Joby a poursuivi Archer le mois dernier devant un tribunal de l’État de Californie, alléguant qu’Archer avait abusé d’informations exclusives qui avaient été volées par un ancien employé de Joby.
Cet employé – George Kivork – a quitté Joby pour un emploi chez Archer.
L’affaire a depuis été transférée au tribunal de district américain du district nord de Californie.
En demandant à la juge fédérale Susan van Keulen de rejeter la plainte, Archer qualifie les allégations d’« opaques » et de « juridiquement insuffisantes », et accuse Joby d’avoir intenté une action en justice dans le but de nuire à un concurrent.
« Ce procès… repose sur des spéculations et des insinuations plutôt que sur des allégations factuelles plausibles », indique la requête d’Archer déposée le 23 janvier. « Il s’agit d’une tentative transparente de ralentir son concurrent le plus redoutable – Archer – qui remporte à plusieurs reprises la course à la commercialisation des taxis aériens à travers le monde. »
Le juge a programmé une audience le 24 mars pour réexaminer l’affaire. Joby ne répond pas à une demande de commentaire.

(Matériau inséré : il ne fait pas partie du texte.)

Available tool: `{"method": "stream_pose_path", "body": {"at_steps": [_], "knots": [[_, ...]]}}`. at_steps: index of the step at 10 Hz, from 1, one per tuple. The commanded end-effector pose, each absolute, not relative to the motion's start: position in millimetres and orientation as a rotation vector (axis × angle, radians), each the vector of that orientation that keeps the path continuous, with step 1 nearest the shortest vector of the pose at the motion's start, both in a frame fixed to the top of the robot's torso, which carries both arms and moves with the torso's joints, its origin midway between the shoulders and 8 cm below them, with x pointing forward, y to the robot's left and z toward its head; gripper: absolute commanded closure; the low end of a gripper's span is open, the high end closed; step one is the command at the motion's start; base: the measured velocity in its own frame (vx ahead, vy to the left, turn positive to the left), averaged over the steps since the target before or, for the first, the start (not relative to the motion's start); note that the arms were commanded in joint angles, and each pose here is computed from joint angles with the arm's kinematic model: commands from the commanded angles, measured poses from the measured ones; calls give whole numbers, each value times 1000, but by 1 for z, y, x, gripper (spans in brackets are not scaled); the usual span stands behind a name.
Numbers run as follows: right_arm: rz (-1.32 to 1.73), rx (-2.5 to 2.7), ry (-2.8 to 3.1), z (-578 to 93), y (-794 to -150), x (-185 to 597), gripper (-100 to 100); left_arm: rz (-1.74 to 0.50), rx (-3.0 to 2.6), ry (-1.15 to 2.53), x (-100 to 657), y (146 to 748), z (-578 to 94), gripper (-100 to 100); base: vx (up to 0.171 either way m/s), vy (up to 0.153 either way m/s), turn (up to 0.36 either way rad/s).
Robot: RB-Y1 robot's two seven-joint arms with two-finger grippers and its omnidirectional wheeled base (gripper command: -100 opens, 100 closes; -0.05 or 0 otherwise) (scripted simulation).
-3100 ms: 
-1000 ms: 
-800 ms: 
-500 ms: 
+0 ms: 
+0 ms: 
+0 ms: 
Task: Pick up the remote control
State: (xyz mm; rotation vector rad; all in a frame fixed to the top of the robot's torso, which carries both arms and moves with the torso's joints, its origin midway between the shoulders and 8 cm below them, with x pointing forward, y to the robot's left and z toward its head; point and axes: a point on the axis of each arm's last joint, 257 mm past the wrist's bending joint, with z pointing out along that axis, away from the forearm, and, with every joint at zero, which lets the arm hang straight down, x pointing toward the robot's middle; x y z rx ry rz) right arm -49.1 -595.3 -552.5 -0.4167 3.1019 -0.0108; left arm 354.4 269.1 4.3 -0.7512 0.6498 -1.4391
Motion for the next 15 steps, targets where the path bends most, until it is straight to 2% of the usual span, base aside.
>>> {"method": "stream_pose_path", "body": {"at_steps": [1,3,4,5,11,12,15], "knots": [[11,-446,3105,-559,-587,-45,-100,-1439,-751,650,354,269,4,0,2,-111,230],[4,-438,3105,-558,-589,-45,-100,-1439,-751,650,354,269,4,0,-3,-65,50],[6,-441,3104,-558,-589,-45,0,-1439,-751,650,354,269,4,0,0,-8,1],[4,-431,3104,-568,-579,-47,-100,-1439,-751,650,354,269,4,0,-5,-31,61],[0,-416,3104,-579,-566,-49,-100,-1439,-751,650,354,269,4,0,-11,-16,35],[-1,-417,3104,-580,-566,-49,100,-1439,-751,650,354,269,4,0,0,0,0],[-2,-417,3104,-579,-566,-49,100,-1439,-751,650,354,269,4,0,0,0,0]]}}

En dehors des tribunaux, les start-ups Archer et Joby, toutes deux basées en Californie, se battent pour obtenir les approbations réglementaires pour leurs taxis aériens électriques à décollage et atterrissage vertical en cours de développement. Les compagnies sont désireuses de convaincre les investisseurs que leurs avions sont technologiquement et commercialement viables.

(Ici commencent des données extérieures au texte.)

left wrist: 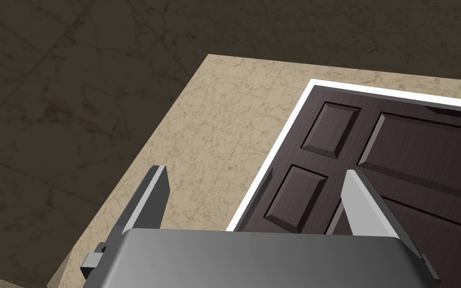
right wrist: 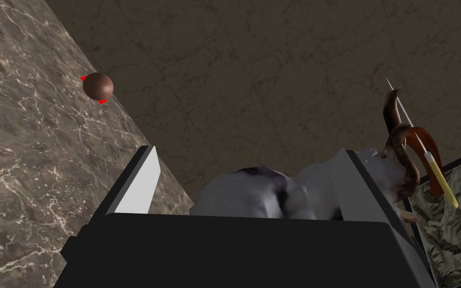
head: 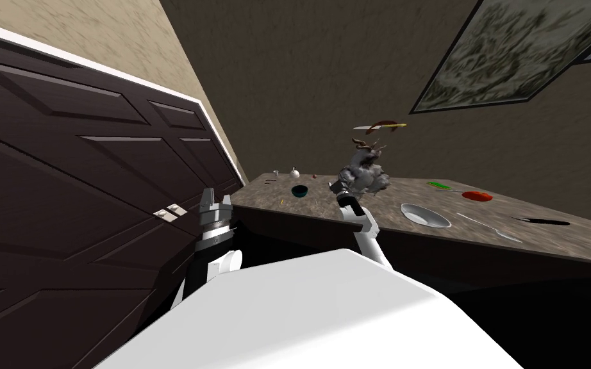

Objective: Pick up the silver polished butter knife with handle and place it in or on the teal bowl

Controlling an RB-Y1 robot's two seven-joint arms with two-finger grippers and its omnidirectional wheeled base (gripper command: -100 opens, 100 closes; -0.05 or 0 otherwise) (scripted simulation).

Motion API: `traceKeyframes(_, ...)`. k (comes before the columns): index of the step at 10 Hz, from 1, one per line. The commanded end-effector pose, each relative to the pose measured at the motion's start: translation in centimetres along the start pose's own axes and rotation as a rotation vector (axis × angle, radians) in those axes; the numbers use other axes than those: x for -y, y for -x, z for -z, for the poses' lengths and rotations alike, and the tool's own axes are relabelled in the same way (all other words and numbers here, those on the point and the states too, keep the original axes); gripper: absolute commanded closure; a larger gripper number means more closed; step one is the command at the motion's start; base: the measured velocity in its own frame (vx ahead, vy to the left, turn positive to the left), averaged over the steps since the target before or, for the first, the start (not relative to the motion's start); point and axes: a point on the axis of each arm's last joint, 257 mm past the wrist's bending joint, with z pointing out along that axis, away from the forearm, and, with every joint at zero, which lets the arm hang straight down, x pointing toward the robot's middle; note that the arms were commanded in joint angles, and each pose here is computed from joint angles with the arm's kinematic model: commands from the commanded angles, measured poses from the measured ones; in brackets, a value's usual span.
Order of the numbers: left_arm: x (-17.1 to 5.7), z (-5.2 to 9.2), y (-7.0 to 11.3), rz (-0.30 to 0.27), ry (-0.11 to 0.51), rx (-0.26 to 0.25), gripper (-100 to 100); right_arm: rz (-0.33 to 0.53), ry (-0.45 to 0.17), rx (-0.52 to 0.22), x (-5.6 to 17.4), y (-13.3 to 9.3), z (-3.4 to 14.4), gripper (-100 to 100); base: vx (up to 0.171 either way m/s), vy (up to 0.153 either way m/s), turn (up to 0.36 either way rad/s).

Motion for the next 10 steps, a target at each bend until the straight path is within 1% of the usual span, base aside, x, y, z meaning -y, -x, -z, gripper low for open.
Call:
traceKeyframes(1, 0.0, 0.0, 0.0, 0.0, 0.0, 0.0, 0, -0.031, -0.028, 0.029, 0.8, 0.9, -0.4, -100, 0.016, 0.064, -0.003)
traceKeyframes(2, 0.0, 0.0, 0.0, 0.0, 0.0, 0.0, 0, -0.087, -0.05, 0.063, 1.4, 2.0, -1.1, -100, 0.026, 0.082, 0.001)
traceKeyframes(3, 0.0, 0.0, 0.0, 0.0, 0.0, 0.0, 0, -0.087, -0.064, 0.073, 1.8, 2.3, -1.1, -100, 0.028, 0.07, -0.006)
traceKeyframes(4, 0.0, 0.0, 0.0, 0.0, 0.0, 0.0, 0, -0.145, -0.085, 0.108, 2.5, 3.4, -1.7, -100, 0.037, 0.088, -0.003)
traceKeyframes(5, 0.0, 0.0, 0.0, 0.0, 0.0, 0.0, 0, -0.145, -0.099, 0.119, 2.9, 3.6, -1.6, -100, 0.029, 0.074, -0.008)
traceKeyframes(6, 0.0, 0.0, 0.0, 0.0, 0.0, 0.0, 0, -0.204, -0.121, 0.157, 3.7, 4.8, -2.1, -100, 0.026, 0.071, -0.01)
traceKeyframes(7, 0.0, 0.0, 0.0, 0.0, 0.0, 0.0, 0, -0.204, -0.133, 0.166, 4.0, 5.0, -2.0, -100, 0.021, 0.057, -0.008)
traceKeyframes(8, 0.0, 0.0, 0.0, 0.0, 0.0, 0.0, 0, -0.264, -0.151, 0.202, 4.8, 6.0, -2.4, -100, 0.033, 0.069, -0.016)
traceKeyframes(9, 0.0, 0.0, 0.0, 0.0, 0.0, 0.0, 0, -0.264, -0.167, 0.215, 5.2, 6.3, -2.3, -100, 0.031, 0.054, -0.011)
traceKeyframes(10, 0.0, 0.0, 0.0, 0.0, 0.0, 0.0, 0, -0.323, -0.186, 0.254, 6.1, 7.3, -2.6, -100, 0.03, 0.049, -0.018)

Kivork dirigeait auparavant les efforts politiques nationaux et locaux de Joby. Il a quitté Joby l’année dernière pour rejoindre Archer, apportant prétendument avec lui des secrets commerciaux liés aux « avions et opérations, à la stratégie commerciale et réglementaire, à la stratégie d’infrastructure et à l’analyse de sites pour des vertiports potentiels et l’accès à l’aéroport », indique le procès.
Quelques semaines après le départ de Kivork, Joby a appris qu’Archer avait contacté un promoteur immobilier à qui Joby avait accordé le droit de concevoir, construire et exploiter des installations de taxi aérien, explique Joby.
Le promoteur a déclaré à Joby qu’il avait reçu une proposition plus lucrative d’Archer et qu’il souhaitait annuler ses projets avec Joby, selon le procès.
Archer a nié les allégations selon lesquelles elle aurait volé ou utilisé à mauvais escient des secrets commerciaux.
Kivork a déposé séparément une requête demandant au juge de rejeter l’affaire.